§ Task objective:
Your answer must be the full listing, reproduced exactly.

§ Data extract:
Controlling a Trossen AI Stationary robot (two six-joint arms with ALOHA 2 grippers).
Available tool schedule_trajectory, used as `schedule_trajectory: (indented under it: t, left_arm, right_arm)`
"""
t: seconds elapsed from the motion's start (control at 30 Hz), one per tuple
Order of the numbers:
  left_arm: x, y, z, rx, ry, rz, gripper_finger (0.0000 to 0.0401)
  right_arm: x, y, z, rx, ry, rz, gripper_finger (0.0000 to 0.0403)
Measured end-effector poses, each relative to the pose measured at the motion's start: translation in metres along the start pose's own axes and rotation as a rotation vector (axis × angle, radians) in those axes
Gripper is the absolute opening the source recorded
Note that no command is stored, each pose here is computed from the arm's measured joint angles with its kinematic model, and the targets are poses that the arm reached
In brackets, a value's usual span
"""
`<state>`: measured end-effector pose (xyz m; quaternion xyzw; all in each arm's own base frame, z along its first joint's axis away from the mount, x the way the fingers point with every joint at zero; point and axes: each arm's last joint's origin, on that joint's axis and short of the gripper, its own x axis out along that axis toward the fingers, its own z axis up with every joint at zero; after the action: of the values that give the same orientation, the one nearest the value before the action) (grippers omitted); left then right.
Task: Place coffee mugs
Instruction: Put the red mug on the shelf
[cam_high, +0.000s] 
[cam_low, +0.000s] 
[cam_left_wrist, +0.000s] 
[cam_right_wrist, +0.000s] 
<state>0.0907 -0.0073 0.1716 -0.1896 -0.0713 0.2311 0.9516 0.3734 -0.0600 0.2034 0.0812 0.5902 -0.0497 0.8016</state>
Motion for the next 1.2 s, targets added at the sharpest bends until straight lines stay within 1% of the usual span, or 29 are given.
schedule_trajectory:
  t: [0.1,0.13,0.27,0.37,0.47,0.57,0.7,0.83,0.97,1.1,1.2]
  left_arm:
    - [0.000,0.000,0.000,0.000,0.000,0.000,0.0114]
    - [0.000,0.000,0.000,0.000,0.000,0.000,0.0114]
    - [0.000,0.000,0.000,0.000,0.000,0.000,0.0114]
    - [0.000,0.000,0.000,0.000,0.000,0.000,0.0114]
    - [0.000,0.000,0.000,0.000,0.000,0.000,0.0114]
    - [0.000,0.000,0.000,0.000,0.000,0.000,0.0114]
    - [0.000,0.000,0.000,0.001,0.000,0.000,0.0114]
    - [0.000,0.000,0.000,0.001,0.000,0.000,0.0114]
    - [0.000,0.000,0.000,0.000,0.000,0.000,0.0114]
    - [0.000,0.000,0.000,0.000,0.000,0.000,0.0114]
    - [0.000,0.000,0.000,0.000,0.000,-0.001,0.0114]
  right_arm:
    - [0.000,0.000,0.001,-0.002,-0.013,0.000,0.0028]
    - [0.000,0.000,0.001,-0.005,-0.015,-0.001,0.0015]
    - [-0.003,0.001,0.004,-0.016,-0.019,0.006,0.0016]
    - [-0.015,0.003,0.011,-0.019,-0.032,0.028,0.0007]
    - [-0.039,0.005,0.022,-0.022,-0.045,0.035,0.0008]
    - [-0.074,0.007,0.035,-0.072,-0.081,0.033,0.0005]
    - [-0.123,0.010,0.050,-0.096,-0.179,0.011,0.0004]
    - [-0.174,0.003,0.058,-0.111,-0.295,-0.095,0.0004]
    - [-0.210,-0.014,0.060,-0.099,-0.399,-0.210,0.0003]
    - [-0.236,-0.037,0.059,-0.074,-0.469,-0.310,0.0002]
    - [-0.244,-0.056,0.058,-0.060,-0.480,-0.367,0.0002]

§ Finished task:
Controlling a Trossen AI Stationary robot (two six-joint arms with ALOHA 2 grippers).
Available tool schedule_trajectory, used as `schedule_trajectory: (indented under it: t, left_arm, right_arm)`
"""
t: seconds elapsed from the motion's start (control at 30 Hz), one per tuple
Order of the numbers:
  left_arm: x, y, z, rx, ry, rz, gripper_finger (0.0000 to 0.0401)
  right_arm: x, y, z, rx, ry, rz, gripper_finger (0.0000 to 0.0403)
Measured end-effector poses, each relative to the pose measured at the motion's start: translation in metres along the start pose's own axes and rotation as a rotation vector (axis × angle, radians) in those axes
Gripper is the absolute opening the source recorded
Note that no command is stored, each pose here is computed from the arm's measured joint angles with its kinematic model, and the targets are poses that the arm reached
In brackets, a value's usual span
"""
`<state>`: measured end-effector pose (xyz m; quaternion xyzw; all in each arm's own base frame, z along its first joint's axis away from the mount, x the way the fingers point with every joint at zero; point and axes: each arm's last joint's origin, on that joint's axis and short of the gripper, its own x axis out along that axis toward the fingers, its own z axis up with every joint at zero; after the action: of the values that give the same orientation, the one nearest the value before the action) (grippers omitted); left then right.
Task: Place coffee mugs
Instruction: Put the red mug on the shelf
[cam_high, +0.000s] 
[cam_low, +0.000s] 
[cam_left_wrist, +0.000s] 
[cam_right_wrist, +0.000s] 
<state>0.0907 -0.0073 0.1716 -0.1896 -0.0713 0.2311 0.9516 0.3734 -0.0600 0.2034 0.0812 0.5902 -0.0497 0.8016</state>
Motion for the next 1.2 s, targets added at the sharpest bends until straight lines stay within 1% of the usual span, or 29 are given.
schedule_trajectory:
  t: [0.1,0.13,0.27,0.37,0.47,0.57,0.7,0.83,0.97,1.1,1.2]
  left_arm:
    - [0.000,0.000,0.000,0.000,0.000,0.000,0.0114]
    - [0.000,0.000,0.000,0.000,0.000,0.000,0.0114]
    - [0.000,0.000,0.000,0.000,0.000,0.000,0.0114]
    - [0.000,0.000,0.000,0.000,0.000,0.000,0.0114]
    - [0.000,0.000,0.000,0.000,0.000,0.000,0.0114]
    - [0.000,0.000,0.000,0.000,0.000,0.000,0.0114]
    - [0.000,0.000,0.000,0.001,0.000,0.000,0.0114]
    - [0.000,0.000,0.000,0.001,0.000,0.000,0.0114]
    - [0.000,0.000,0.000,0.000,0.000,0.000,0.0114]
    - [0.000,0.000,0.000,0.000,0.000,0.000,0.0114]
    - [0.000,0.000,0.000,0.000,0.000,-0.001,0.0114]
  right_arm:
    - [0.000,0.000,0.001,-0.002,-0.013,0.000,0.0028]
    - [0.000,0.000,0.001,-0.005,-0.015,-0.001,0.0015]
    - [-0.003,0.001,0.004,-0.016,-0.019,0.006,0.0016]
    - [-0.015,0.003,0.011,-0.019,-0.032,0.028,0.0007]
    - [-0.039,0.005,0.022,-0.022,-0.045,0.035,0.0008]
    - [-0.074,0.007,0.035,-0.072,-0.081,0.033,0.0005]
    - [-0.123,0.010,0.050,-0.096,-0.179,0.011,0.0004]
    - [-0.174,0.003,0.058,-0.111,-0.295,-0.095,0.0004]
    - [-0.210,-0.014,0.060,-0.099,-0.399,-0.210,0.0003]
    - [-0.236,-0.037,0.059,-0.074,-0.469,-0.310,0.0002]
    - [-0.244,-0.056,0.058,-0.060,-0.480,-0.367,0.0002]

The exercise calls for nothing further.